■ AIM OF THE TASK:
Would you return the lines between the one holding "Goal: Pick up" and the one holding "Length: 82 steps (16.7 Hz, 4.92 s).", inclusive, and only those, exactly as they stand in the listing below?

■ DATA TO PROCESS:
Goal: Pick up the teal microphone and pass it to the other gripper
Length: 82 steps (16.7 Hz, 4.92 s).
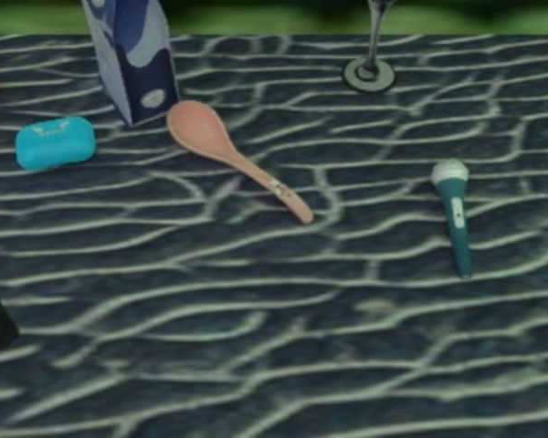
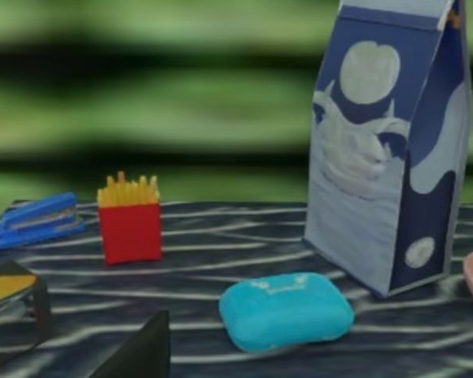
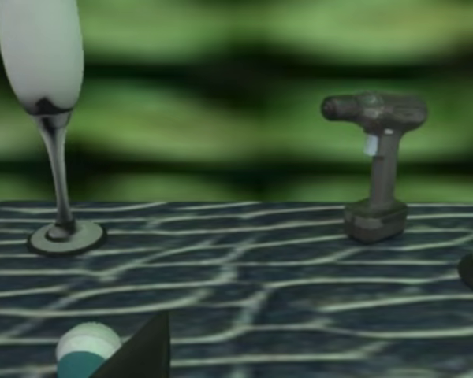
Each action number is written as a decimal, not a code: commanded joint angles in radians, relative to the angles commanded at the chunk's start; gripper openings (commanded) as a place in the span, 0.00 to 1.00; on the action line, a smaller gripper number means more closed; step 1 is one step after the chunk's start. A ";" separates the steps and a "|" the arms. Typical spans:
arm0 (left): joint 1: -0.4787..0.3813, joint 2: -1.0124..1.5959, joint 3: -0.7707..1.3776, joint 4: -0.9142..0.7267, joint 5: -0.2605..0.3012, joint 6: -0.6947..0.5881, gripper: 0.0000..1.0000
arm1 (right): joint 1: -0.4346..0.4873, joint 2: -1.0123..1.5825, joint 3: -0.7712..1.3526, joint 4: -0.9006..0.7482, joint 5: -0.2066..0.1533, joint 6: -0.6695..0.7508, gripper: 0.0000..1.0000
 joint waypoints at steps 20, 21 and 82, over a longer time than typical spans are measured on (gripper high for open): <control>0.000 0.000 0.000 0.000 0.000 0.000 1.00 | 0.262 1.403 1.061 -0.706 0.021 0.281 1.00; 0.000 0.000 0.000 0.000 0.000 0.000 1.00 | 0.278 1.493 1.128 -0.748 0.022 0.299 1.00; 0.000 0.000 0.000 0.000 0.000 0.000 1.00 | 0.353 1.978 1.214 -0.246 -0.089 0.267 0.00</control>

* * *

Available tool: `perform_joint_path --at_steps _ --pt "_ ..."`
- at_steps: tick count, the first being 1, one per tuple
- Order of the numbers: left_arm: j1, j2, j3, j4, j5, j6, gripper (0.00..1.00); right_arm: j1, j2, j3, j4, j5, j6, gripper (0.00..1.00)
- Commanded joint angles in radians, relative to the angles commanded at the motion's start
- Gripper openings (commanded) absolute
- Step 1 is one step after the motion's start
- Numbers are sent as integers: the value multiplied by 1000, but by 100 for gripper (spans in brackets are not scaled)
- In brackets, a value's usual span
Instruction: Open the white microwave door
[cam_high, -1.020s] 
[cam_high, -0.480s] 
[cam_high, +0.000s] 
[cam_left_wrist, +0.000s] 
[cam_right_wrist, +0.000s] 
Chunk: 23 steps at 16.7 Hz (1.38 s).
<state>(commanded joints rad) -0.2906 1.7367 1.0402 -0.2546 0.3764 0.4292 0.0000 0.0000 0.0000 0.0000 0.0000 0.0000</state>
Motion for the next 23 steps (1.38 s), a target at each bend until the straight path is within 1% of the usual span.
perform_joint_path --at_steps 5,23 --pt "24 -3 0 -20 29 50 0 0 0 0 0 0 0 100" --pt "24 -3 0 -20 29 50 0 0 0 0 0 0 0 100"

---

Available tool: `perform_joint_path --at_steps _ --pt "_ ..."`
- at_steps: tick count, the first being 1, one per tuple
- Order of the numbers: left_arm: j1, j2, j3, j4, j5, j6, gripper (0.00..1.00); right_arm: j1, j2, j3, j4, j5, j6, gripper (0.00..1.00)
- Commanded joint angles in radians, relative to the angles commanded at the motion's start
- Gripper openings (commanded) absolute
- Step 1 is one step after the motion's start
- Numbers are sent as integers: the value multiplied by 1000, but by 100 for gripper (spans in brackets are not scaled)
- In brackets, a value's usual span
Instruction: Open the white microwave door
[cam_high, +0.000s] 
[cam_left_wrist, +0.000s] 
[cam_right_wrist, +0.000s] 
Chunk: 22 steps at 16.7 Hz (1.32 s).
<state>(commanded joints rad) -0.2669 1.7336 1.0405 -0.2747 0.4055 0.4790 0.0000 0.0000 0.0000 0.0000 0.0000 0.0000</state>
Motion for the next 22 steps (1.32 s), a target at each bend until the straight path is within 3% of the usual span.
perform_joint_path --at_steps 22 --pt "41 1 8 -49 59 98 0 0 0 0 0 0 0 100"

■ ANSWER FOR THIS EXERCISE:
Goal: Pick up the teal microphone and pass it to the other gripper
Length: 82 steps (16.7 Hz, 4.92 s).

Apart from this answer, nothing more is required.